Retrievers include the most popular registered breed (Labrador Retriever) according to the American Kennel Club (AKC). This is generally considered to be a result of the intelligence and social nature of the breed.
- Hunting Strengths – Retrieving breeds are known for their versatility and their ability to withstand extreme cold be it snow, ice or water. They generally have a more rugged build but maintain good speed and agility. They will quarter in front of the hunter to flush upland birds and should stay within comfortable gun range. As you can tell from the name, they are enthusiastic retrievers of upland birds and they love the water.
- Common Breeds – Chesapeake Bay Retriever, Golden Retriever and Labrador Retriever.
Flushers also include some breeds that are very popular as house companions due to their size, appearance and disposition. For the most part, Spaniels populate the flushing category.
- Hunting Strengths – Flushing breeds are generally smaller in stature than many pointing and retrieving counterparts.
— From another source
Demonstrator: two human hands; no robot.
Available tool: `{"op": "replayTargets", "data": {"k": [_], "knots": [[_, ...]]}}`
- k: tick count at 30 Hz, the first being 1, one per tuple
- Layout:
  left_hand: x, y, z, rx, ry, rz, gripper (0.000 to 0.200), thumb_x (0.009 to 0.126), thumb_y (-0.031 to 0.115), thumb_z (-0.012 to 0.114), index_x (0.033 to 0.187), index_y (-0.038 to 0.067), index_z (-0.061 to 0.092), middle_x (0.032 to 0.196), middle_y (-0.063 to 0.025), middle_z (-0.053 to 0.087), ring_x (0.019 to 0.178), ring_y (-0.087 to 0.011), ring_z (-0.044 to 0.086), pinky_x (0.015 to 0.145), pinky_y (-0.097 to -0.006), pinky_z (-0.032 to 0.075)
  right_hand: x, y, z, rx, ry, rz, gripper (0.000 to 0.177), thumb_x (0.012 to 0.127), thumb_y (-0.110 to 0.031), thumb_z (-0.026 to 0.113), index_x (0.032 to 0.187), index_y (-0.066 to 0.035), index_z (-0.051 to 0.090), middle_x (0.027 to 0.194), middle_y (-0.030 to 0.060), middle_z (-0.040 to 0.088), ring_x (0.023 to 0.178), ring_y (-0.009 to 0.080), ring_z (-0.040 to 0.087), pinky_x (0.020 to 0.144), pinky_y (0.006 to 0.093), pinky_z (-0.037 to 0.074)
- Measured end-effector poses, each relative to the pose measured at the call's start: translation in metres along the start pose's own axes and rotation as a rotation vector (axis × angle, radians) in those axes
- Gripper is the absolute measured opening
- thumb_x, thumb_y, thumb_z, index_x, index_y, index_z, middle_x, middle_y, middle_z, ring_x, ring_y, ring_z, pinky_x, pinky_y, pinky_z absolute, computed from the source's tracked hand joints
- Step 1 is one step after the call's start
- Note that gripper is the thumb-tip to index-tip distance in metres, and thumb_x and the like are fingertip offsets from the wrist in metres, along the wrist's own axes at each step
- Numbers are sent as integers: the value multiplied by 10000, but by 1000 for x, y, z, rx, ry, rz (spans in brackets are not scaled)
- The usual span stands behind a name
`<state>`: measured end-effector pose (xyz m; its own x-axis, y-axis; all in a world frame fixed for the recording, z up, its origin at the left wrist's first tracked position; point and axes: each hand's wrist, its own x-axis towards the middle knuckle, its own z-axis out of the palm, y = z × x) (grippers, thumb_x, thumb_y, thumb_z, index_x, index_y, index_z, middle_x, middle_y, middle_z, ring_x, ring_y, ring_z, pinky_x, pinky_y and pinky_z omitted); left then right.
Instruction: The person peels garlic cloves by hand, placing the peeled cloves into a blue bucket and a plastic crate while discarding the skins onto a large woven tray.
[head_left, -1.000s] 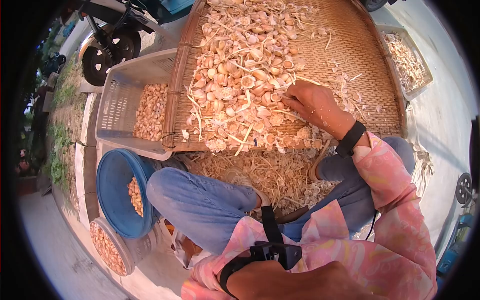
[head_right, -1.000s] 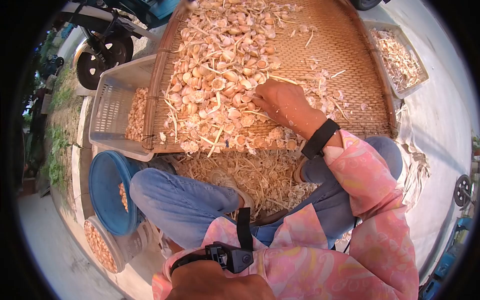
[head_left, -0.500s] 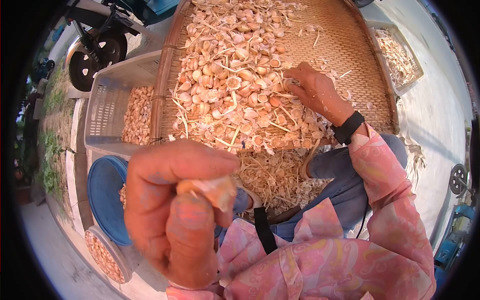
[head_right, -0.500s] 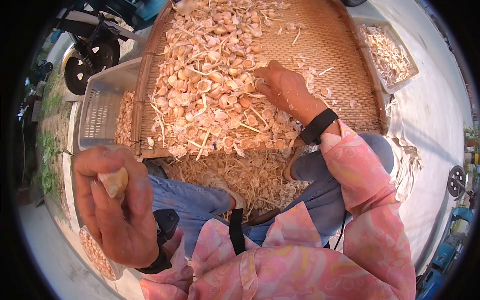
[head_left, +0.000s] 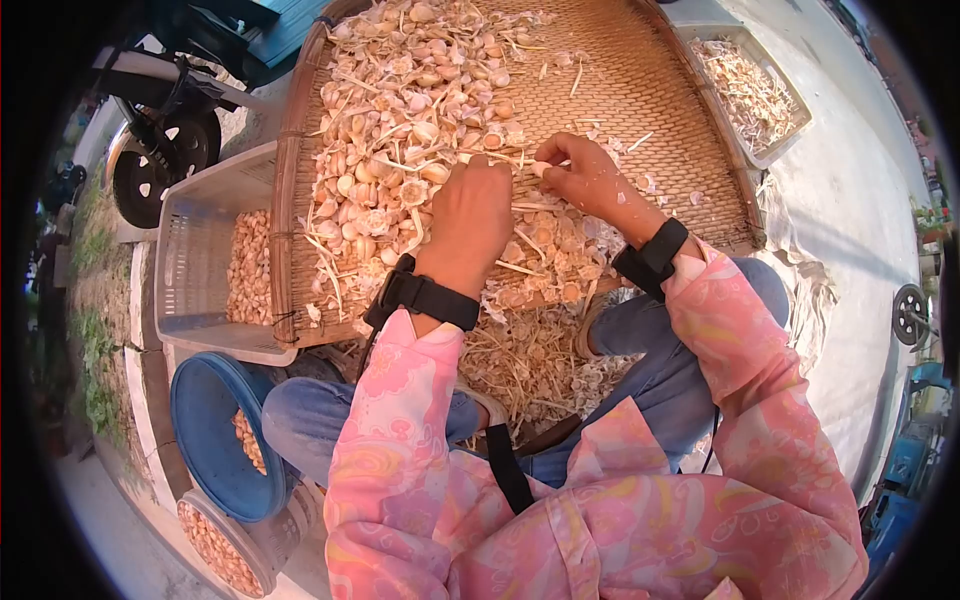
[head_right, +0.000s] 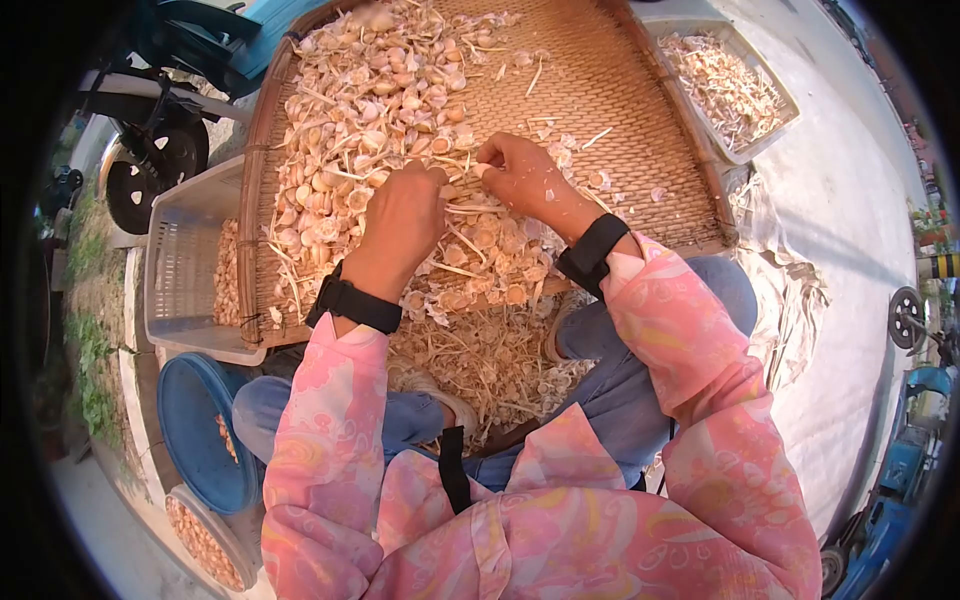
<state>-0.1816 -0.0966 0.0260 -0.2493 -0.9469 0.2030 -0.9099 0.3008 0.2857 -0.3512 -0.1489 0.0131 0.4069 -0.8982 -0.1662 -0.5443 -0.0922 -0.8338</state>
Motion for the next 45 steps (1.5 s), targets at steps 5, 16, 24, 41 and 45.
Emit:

They will quarter in front of the hunter to flush birds and should also stay within comfortable gun range. Like Retrievers, they are very comfortable in water and have coats that are well suited to extreme cold. Flushers will naturally retrieve to hand and are well known for their stamina.
- Common Breeds – Boykin Spaniel, English Cocker Spaniel and English Springer Spaniel.
Many Good Choices
The thing to remember is that the best bird dog is the one that fits your hunting style. Research breeds and find one with the traits and qualities you desire. Training and hunting with an instinctive hunting companion can provide many years of outdoor enjoyment. If you don’t have the time or experience to train him, we encourage you to work with a professional to bring out the natural gifts of whatever breed you choose.